● **Material shown**:
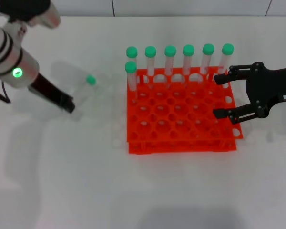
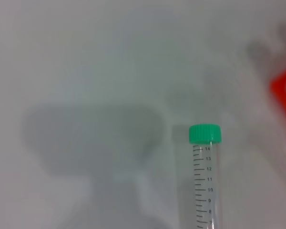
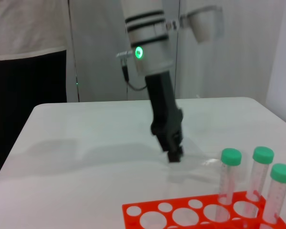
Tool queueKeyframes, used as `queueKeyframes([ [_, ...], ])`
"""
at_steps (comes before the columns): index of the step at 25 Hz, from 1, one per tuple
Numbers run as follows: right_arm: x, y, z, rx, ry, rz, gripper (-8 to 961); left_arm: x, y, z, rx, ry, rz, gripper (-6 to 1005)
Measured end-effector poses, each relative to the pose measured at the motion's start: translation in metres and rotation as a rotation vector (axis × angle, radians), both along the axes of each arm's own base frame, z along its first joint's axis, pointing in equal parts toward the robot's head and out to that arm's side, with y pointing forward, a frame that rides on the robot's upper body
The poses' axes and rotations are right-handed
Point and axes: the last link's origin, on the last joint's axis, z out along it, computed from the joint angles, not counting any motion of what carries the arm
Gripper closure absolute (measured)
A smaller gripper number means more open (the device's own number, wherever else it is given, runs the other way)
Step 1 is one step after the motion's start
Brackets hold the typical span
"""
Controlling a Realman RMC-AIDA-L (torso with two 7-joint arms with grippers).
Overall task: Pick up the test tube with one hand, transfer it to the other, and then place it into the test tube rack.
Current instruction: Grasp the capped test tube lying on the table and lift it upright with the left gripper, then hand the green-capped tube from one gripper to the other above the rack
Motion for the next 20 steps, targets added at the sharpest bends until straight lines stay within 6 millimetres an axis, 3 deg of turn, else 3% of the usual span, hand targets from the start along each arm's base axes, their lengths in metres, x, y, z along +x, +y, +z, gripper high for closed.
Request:
queueKeyframes([
  [5, 0.001, 0.000, 0.001, 0.001, 0.001, -0.006, 113, 0.026, 0.007, 0.028, 0.134, -0.045, -0.130, 814],
  [9, 0.001, 0.000, 0.001, 0.003, 0.006, -0.007, 113, 0.041, 0.013, 0.039, 0.239, -0.113, -0.274, 814],
  [15, 0.000, 0.000, 0.000, 0.005, 0.015, -0.008, 113, 0.052, 0.017, 0.036, 0.295, -0.256, -0.497, 813],
  [20, -0.001, -0.001, -0.001, 0.004, 0.018, -0.006, 113, 0.057, 0.016, 0.021, 0.281, -0.423, -0.617, 813],
])
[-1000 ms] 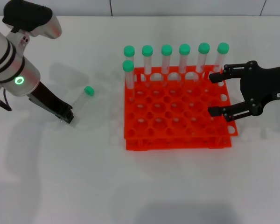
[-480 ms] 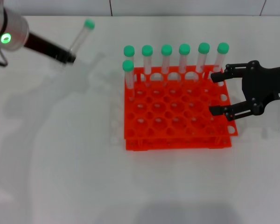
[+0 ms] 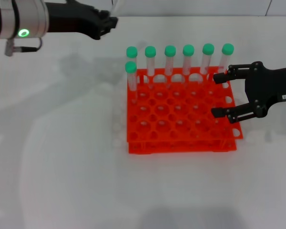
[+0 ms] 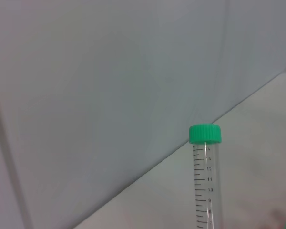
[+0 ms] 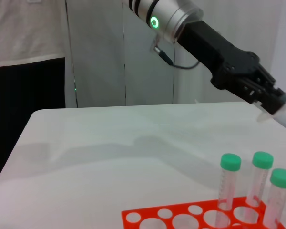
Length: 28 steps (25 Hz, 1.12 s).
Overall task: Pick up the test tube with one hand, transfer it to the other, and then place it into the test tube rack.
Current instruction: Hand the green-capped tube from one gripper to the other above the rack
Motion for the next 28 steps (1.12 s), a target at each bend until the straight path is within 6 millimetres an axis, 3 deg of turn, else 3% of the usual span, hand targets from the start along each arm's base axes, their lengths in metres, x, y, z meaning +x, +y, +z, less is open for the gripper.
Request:
queueKeyframes([
  [6, -0.001, -0.001, -0.003, -0.001, 0.004, 0.004, 113, 0.007, -0.003, -0.014, -0.057, -0.144, -0.157, 813],
  [12, -0.004, 0.001, -0.006, 0.004, 0.005, 0.010, 114, 0.010, -0.005, -0.032, -0.220, -0.225, -0.259, 813],
  [28, 0.005, 0.006, -0.002, 0.048, -0.019, -0.025, 114, 0.007, -0.014, -0.048, -0.426, -0.086, -0.294, 812],
])
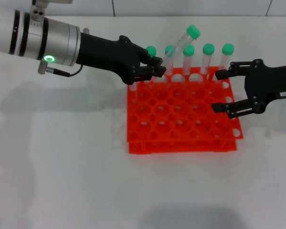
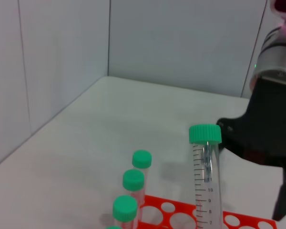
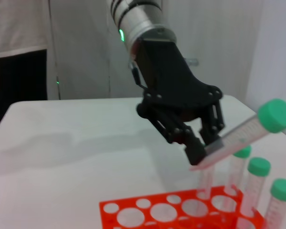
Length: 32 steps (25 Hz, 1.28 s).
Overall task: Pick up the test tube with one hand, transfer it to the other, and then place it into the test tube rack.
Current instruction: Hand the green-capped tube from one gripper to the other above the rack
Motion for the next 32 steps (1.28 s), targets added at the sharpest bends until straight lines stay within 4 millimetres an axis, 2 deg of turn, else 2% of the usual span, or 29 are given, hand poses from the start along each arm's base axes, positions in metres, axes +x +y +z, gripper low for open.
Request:
queueKeyframes([
  [4, 0.007, 0.000, 0.007, 0.020, -0.014, -0.016, 114, 0.000, 0.001, 0.000, 0.001, 0.005, 0.008, 812],
  [9, 0.014, 0.006, 0.029, 0.104, -0.002, -0.050, 114, 0.002, 0.002, 0.000, 0.008, 0.002, 0.011, 812],
  [13, 0.013, 0.009, 0.049, 0.154, 0.079, -0.089, 114, 0.001, 0.002, -0.001, 0.010, 0.001, 0.011, 812],
  [17, 0.010, 0.008, 0.052, 0.148, 0.157, -0.129, 114, 0.002, 0.003, -0.002, 0.025, -0.003, 0.002, 812],
  [21, 0.009, 0.008, 0.044, 0.124, 0.282, -0.205, 114, 0.007, 0.003, -0.005, 0.035, -0.010, -0.021, 812],
  [29, 0.003, 0.002, 0.007, 0.092, 0.495, -0.296, 115, 0.007, 0.002, -0.007, 0.037, -0.009, -0.035, 811],
  [32, 0.003, -0.002, -0.001, 0.100, 0.564, -0.313, 115, 0.006, 0.001, -0.008, 0.037, -0.008, -0.034, 811],
])
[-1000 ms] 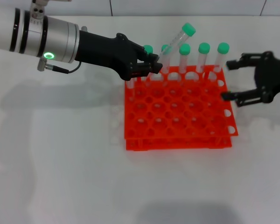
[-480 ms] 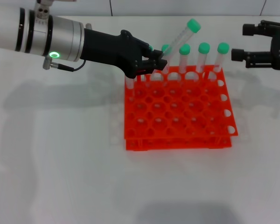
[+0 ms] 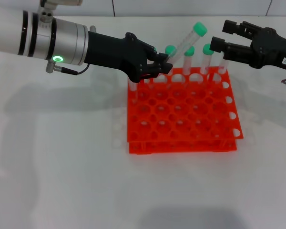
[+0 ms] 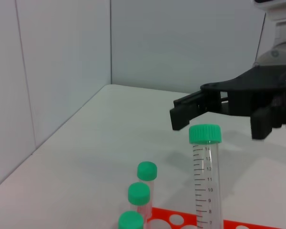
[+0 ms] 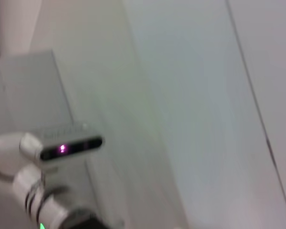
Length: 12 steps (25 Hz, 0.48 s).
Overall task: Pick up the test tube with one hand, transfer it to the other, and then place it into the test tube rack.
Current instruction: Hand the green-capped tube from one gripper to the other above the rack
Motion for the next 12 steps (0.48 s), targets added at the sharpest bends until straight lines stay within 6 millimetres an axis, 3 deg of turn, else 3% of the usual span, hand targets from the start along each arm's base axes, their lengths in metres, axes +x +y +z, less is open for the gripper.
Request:
queueKeyframes([
  [5, 0.004, -0.005, -0.010, 0.044, 0.128, -0.051, 115, -0.001, -0.001, -0.002, -0.002, 0.000, 0.000, 811],
  [12, -0.002, -0.010, -0.026, 0.027, 0.159, -0.044, 115, 0.000, -0.002, -0.003, -0.004, 0.001, -0.005, 811],
])
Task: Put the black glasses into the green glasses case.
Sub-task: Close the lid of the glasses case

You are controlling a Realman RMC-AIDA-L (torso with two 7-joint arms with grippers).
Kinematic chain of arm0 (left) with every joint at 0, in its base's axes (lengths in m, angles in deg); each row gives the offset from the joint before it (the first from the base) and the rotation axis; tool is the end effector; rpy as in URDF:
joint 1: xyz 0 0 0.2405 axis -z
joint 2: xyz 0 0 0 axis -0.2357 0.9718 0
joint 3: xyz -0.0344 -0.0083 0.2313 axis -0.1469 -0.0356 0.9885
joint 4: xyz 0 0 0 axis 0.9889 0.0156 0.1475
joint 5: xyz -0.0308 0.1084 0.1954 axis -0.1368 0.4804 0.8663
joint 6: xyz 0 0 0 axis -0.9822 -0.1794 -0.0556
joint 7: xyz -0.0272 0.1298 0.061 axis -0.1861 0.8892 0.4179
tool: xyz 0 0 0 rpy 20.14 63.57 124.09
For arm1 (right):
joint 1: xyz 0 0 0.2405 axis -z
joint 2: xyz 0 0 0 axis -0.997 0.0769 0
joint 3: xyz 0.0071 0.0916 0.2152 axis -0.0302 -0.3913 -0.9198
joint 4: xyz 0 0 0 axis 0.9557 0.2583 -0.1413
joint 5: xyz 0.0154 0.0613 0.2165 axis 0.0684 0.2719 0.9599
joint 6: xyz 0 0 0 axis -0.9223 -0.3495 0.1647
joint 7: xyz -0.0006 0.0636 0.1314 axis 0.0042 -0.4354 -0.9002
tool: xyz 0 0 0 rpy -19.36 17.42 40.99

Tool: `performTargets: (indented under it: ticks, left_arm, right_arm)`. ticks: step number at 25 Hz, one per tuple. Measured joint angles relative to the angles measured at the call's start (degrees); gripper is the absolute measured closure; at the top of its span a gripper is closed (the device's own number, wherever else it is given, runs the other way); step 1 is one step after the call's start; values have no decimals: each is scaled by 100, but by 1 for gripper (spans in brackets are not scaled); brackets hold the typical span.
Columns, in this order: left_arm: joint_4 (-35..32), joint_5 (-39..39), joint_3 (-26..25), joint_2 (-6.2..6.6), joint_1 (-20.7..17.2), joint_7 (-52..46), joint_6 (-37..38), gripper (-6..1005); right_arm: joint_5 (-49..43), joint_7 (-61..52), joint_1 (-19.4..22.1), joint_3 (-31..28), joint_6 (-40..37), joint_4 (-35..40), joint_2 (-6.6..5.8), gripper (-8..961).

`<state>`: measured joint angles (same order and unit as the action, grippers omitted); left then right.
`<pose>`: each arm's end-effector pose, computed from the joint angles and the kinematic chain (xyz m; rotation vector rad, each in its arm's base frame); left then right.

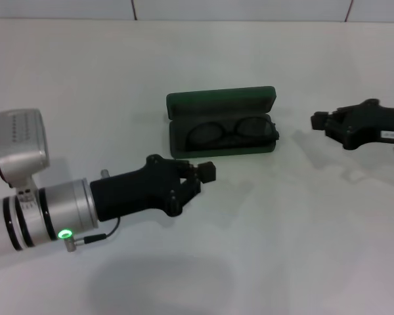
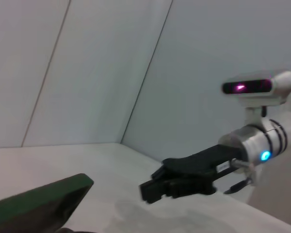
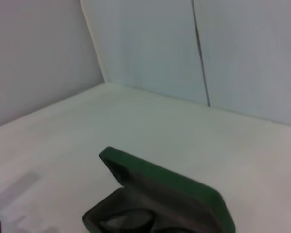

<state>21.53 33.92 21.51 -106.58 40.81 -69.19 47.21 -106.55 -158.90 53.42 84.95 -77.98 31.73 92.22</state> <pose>-0.2661 0.2752 -0.0660 -2.6231 -0.7297 -1.0217 0.2338 0.3846 -0.0038 -2.6215 0.6824 0.4842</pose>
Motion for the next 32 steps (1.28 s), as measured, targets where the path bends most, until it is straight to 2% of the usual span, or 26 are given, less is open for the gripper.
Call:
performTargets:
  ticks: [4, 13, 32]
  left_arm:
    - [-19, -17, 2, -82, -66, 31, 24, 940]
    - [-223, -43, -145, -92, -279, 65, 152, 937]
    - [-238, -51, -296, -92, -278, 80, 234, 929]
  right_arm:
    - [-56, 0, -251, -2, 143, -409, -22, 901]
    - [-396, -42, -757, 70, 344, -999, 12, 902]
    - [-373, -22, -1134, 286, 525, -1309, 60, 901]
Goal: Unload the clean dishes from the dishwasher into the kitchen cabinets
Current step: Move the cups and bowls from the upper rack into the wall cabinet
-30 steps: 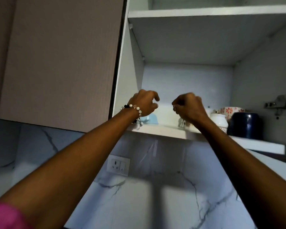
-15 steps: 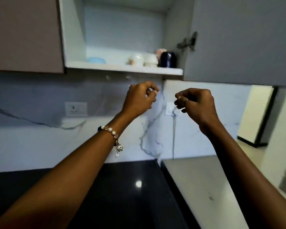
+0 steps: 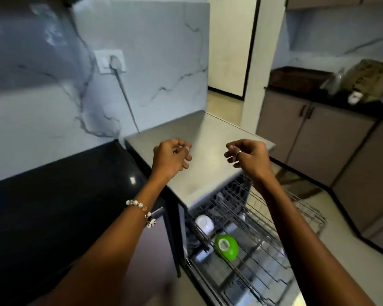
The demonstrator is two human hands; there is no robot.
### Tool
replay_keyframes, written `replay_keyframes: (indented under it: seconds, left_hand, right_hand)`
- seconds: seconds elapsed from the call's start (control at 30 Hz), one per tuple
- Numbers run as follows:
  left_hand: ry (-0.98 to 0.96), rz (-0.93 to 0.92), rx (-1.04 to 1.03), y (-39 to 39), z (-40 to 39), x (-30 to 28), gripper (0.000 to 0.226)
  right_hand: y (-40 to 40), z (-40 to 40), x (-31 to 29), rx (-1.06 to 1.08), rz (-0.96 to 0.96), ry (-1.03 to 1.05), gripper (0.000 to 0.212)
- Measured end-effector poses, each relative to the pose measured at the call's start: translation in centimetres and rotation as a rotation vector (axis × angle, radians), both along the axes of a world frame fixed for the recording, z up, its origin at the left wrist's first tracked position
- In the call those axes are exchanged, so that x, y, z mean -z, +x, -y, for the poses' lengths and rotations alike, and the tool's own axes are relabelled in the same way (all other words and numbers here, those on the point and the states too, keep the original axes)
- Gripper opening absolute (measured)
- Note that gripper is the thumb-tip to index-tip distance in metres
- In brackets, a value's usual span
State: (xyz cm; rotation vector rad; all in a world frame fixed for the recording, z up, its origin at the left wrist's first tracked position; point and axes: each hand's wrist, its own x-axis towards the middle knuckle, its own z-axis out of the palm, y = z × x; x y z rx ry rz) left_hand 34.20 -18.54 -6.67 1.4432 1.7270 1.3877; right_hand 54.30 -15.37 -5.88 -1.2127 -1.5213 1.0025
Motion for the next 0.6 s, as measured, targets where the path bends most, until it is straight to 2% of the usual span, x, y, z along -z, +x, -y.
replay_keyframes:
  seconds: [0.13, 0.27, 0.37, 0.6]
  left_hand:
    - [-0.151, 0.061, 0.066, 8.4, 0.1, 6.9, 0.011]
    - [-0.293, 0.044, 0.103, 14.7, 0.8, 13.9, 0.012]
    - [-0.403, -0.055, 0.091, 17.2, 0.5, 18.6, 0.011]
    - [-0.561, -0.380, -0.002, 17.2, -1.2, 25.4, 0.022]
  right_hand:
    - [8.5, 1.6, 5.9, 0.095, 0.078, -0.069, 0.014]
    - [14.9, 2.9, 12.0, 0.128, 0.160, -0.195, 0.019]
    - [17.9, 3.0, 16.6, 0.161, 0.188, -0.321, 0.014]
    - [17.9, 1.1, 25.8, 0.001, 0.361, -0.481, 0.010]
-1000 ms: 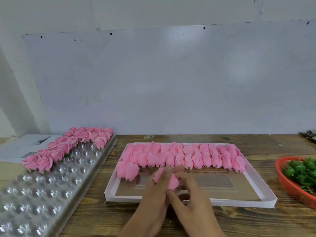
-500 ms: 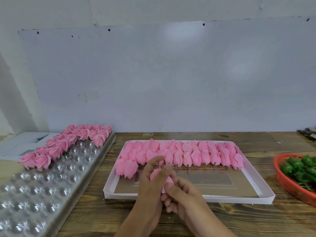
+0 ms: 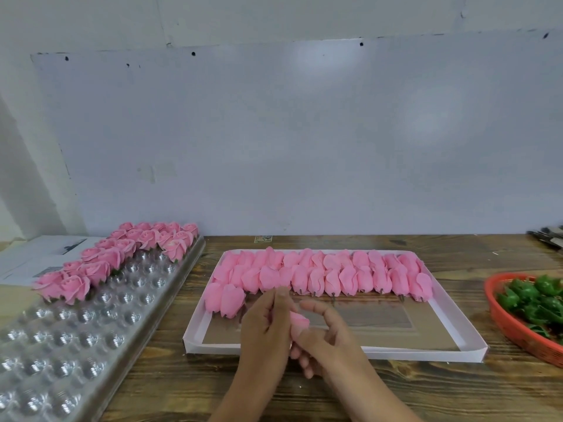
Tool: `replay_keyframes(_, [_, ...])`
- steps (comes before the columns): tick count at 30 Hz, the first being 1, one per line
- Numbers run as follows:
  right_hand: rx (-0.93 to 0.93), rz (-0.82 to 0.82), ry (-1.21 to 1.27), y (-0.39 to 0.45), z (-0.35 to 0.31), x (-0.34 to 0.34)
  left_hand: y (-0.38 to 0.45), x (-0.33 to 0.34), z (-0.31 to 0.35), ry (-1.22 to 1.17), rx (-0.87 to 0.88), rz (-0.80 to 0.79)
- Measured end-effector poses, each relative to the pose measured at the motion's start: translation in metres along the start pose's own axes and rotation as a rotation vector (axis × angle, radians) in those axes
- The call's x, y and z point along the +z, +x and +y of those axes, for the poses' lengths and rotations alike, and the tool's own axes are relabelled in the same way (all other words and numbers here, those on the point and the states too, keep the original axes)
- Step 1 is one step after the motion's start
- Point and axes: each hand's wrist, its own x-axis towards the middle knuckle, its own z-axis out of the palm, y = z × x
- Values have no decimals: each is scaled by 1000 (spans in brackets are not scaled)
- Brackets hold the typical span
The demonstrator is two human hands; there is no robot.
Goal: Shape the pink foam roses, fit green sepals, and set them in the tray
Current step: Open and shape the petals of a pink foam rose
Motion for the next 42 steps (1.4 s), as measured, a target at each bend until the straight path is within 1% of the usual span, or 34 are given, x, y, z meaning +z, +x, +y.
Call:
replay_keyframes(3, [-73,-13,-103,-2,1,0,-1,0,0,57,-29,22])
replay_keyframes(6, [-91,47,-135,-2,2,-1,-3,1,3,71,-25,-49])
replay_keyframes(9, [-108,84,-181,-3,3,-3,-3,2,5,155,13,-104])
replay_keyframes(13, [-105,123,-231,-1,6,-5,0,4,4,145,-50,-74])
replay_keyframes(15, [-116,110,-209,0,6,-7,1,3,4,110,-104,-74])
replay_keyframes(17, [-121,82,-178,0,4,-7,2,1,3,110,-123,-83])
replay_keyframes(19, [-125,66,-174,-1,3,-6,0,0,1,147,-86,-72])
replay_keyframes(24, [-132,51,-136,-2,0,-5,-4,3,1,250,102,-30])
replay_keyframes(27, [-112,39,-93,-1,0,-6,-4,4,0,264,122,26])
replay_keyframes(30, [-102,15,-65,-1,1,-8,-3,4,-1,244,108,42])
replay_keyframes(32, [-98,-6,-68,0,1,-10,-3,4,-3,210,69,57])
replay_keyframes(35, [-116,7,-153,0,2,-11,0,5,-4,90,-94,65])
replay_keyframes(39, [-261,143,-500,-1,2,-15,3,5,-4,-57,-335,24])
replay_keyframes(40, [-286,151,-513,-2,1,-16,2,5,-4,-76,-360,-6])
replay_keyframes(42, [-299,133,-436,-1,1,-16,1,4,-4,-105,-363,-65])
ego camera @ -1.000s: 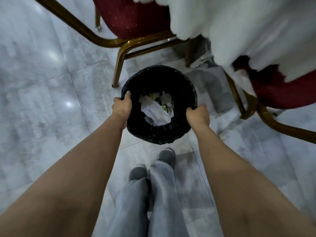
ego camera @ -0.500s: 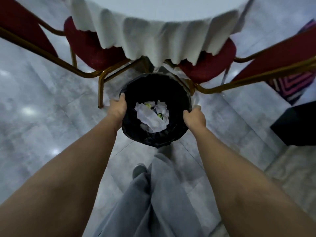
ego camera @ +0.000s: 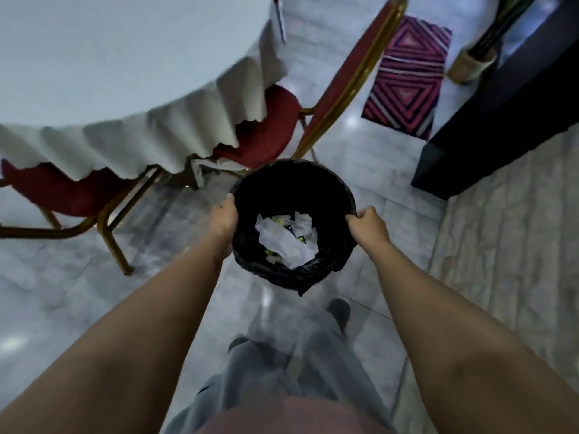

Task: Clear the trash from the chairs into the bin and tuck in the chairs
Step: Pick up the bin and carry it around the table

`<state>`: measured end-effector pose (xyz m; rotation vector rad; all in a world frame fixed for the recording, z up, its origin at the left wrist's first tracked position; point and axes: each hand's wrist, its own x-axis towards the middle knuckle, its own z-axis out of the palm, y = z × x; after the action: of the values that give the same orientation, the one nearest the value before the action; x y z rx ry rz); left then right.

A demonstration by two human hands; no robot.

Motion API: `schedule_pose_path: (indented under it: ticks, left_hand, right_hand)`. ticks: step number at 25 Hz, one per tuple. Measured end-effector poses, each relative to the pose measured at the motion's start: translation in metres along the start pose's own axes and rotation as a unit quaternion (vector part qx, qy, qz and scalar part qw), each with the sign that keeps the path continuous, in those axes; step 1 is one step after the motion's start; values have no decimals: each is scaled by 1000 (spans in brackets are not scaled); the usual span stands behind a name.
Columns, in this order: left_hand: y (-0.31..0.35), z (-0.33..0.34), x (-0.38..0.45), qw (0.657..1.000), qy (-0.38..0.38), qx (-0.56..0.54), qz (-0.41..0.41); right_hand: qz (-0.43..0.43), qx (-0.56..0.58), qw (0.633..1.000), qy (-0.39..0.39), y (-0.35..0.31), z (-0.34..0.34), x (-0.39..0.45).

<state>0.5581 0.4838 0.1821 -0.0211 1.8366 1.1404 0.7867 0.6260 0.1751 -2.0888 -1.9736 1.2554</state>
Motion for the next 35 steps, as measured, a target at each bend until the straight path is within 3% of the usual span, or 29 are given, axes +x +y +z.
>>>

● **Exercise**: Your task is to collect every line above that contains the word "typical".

● **Response for this exercise**:
Brackets hold the typical span
Tool: `performTargets: (indented under it: ticks, left_arm, right_arm)`. ticks: step number at 25 Hz, one per tuple. Measured joint angles relative to the angles measured at the call's start (degrees); gripper is the absolute measured closure; at the top of its span a gripper is closed (the device's own number, wherever else it is given, runs the other way); step 1 is one step after the call's start; values have no decimals: each is scaled by 100, but by 1 for gripper (spans in brackets are not scaled); brackets hold the typical span.
- Brackets hold the typical span

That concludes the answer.